#### PROVIDED DATA ####

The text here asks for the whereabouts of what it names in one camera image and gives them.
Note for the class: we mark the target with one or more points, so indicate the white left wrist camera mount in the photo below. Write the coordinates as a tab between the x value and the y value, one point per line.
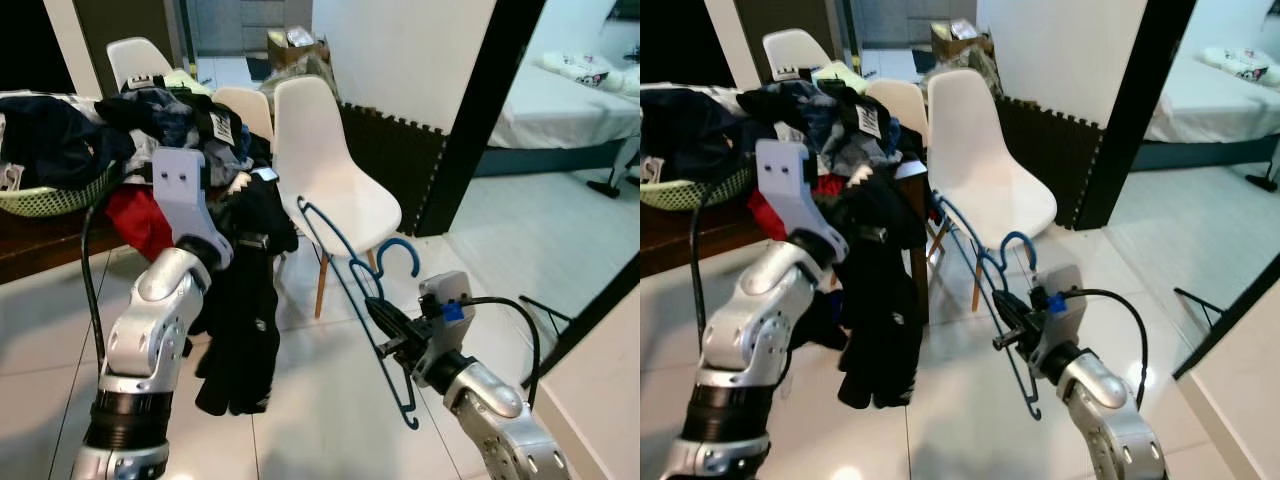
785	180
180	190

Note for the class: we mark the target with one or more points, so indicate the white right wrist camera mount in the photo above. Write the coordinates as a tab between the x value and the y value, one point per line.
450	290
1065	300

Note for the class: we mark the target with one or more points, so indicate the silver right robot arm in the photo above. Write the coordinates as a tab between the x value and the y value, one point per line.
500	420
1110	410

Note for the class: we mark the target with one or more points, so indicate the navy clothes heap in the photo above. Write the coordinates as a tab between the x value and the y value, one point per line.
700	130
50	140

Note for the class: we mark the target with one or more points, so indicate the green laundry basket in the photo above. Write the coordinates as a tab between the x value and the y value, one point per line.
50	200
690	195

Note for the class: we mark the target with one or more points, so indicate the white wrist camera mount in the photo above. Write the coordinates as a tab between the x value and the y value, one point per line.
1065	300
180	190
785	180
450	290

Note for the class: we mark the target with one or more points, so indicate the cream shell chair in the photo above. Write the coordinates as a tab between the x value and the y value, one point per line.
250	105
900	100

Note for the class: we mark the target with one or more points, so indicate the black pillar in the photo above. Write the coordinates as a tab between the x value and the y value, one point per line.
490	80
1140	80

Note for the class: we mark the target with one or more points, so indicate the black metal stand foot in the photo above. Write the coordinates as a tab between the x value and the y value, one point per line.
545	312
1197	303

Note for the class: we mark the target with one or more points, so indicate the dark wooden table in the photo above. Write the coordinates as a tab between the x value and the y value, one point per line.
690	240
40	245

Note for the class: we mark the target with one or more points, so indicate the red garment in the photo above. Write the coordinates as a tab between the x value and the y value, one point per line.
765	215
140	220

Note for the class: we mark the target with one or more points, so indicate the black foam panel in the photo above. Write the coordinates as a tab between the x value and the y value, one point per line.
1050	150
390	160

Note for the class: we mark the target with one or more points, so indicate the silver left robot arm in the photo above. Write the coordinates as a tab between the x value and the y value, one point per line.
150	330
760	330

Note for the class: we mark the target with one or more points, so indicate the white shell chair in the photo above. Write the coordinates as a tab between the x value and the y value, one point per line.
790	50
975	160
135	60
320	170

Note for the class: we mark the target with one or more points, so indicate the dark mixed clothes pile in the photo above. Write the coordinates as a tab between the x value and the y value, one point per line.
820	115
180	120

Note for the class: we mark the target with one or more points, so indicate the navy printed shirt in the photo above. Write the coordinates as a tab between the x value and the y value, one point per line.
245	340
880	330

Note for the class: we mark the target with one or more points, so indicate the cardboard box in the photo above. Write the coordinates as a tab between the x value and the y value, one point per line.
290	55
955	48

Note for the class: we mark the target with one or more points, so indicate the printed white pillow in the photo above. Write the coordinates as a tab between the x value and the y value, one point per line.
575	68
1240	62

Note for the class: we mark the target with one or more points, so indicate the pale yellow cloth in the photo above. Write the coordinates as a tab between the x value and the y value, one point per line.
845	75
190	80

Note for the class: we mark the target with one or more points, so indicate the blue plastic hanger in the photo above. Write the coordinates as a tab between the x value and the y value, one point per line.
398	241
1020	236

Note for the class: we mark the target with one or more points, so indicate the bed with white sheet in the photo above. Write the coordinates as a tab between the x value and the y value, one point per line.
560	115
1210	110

####
#### PROVIDED DATA ####

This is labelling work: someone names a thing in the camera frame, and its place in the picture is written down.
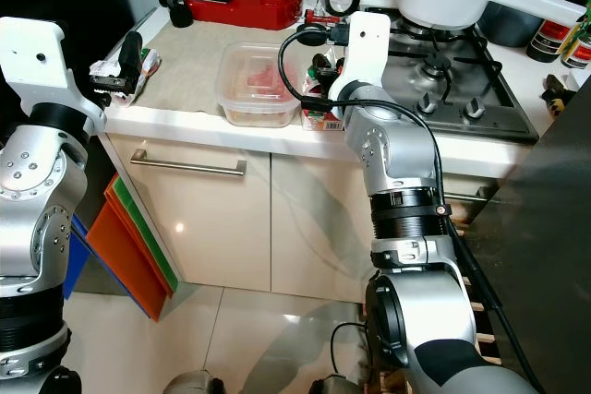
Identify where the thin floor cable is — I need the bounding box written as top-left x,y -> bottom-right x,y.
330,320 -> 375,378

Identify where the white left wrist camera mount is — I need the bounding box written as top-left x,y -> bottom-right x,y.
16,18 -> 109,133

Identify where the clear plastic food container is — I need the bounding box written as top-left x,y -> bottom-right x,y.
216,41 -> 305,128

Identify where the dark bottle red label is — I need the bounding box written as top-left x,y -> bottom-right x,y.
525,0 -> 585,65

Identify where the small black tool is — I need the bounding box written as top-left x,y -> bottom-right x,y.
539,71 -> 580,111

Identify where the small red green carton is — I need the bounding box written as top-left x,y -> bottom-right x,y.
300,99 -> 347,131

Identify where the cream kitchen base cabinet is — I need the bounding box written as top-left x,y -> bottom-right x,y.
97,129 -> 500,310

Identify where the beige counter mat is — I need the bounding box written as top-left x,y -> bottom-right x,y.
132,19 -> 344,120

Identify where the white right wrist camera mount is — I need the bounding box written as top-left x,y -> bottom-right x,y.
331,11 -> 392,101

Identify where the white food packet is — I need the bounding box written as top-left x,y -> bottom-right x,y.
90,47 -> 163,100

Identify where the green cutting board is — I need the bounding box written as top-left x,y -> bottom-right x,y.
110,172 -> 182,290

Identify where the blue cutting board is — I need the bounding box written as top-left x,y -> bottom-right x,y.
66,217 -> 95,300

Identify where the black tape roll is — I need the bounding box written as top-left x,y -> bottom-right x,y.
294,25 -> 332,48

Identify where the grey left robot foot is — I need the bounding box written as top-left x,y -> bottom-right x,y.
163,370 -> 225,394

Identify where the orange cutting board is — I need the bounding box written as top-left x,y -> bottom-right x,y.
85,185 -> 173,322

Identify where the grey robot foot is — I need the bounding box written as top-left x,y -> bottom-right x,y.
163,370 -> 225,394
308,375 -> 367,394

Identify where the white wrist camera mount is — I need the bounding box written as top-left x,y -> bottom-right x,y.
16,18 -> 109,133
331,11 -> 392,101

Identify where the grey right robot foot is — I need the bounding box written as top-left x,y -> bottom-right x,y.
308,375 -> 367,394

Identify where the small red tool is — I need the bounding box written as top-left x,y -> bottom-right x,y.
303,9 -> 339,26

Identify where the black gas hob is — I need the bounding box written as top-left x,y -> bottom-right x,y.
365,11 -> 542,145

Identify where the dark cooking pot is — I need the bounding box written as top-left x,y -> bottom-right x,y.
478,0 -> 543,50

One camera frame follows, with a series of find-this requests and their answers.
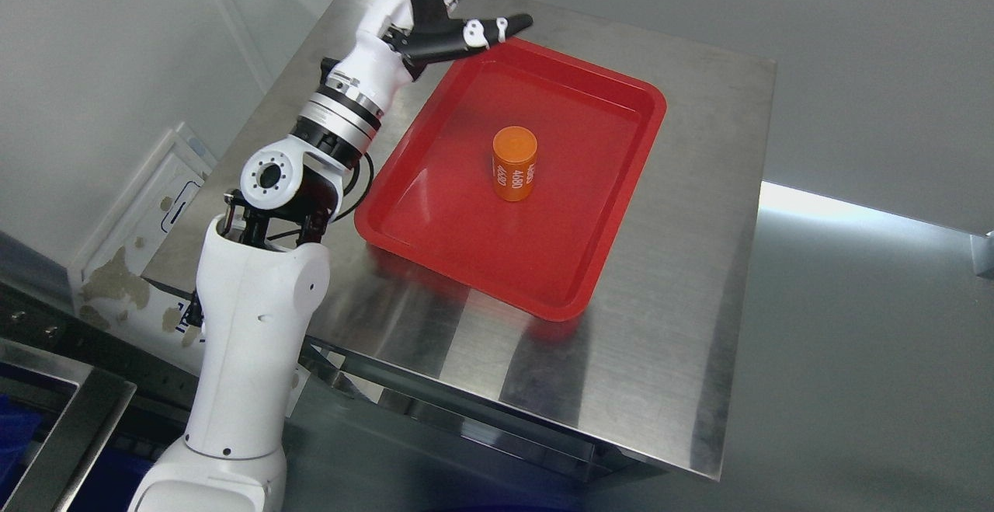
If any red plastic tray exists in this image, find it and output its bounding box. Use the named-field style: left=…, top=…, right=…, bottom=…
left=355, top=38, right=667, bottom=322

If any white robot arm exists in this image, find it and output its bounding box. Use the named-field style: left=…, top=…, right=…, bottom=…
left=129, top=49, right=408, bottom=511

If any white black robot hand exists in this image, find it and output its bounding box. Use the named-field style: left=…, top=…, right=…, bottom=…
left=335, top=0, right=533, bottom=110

####

**EXERCISE**: Report each line of the entries where the word "names" occurs.

**WRITTEN ANSWER**:
The text here asks for the whereabouts of what it names in one camera image and gives them.
This is labelling work: someone names a thing in the camera frame, and its place in the picture is written down.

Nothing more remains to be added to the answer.